On a serious note…what about all the devices we use regularly like stents, defibrillators, etc? Would government have independently brought these to market? Likely not. We had balloon angioplasty (without stenting) that worked just fine albeit short term only. It would have been “good enough for government work” as the saying goes. What about advancements in imaging modalities? Again likely not. The old CT scanners worked just fine. Industry is largely responsible for innovation and improvement in all walks of life. Yes for a profit but profit is not a bad thing. Those who say otherwise please return your iPhones.

Evidence Based Medicine Is Not In Crisis! Part 4

I’ve left the hardest issue to deal with for last- “Overemphasis on following algorithmic rules”.  This has been the most frustrating aspect of my primary care practice.  Patients quit being viewed as patients but a set of goals that I had to achieve to be smiled upon fondly by my boss as being “a good doctor”. It took me some time to finally quit playing the game and just do the best I could do and whatever the numbers were so be it.
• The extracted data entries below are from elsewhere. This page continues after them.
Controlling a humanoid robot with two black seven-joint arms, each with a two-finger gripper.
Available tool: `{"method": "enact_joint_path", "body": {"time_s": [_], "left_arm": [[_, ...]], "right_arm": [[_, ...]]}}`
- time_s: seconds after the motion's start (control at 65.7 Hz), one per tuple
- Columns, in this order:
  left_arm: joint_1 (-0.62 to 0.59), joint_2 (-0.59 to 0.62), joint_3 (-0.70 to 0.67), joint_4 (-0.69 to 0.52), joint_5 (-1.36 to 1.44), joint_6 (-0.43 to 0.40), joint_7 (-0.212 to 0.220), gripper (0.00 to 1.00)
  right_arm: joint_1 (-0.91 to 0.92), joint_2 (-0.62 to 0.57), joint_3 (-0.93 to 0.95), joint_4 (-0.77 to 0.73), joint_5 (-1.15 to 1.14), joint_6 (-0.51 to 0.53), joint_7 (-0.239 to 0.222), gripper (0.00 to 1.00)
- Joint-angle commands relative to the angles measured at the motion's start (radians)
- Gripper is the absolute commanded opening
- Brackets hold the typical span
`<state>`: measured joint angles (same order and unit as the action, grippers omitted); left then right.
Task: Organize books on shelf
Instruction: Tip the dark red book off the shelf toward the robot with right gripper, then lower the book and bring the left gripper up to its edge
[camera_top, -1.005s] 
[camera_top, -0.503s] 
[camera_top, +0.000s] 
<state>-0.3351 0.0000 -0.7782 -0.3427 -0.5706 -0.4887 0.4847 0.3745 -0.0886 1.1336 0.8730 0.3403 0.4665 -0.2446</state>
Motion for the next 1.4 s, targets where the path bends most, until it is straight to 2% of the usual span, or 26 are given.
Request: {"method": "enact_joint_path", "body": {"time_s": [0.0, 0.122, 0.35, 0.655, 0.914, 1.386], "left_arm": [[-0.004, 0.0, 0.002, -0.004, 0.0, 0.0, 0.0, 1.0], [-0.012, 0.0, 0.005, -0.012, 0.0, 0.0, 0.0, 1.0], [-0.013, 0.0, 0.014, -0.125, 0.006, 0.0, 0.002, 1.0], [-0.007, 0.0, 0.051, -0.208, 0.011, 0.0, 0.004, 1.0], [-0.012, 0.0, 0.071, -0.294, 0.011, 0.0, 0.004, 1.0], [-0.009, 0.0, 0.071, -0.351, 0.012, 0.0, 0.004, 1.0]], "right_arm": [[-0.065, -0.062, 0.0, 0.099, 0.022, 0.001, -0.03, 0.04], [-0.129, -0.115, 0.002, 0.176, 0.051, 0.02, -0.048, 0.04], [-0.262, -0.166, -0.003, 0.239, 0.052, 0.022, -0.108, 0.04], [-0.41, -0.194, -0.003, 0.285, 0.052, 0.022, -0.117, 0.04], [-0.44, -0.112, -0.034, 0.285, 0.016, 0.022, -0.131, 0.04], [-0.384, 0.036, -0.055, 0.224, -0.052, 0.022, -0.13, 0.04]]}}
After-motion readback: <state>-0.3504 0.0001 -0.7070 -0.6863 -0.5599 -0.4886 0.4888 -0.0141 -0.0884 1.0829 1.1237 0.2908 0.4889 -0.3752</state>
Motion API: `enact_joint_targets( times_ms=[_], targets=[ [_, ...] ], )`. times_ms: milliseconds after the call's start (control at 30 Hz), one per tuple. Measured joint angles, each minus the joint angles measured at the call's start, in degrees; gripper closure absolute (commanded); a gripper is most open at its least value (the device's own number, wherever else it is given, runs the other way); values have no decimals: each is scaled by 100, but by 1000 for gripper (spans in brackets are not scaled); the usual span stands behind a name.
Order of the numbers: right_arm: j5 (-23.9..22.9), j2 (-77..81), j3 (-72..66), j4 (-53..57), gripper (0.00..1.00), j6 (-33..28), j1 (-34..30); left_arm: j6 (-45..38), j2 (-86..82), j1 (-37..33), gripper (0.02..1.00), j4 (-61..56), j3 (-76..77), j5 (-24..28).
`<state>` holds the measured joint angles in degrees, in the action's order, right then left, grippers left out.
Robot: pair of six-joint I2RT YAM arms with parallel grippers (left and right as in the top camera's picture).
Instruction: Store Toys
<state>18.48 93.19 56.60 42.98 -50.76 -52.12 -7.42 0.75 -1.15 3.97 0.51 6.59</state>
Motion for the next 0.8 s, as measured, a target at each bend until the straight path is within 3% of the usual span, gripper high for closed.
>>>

Algorithmic medicine couldn’t be any more antithetical to EBM. Everyone is viewed the same. EBM clearly, as I have argued in the last three posts, is about individual patient values and circumstances. It’s about clinical experience temporizing what we could do to what we should do.  Algorithmic medicine allows no individuality.  No temporizing. Thus to claim EBM is in crisis because of algorithmic medicine is wrong. True EBM protects us from the harms of algorithmic medicine.

Interestingly computerized decision support systems (mentioned as a culprit in the first sentence of this section of Greenhalgh’s paper) are at the top of Haynes’ 6S hierarchy of preappraised evidence.

In these computerized decision support systems (CDSSs), detailed individual patient data are entered into a computer program and matched to programs or algorithms in a computerized knowledge base, resulting in the generation of patient-specific assessments or recommendations for clinicians” –  Brian Haynes

At the VA we have a moderately sophisticated CDSS. It warns me if my patient with heart failure is not taking an ACE inhibitor and its smart enough that if I enter an allergy to ACE inhibitors it won’t prompt me to order one. If I tell it that a patient has limited life expectancy it will not prompt me to pursue certain routine health screenings. Thus, I don’t view CDSSs as problematic in and of themselves. The problem arises when physicians don’t consider the whole patient (remember those values and clinical circumstances) in deciding whether or not to follow prompted recommendations.

Greenhalgh has made great points about what happens when good ideas are hijacked and distorted for secondary gain but EBM is not to blame. Victor Montori (@VMontori) said it best in a Tweet to me:

EBM principles are not in crisis, but corruption of healthcare has oft hidden behind the e-b moniker. EBM helps uncover it“.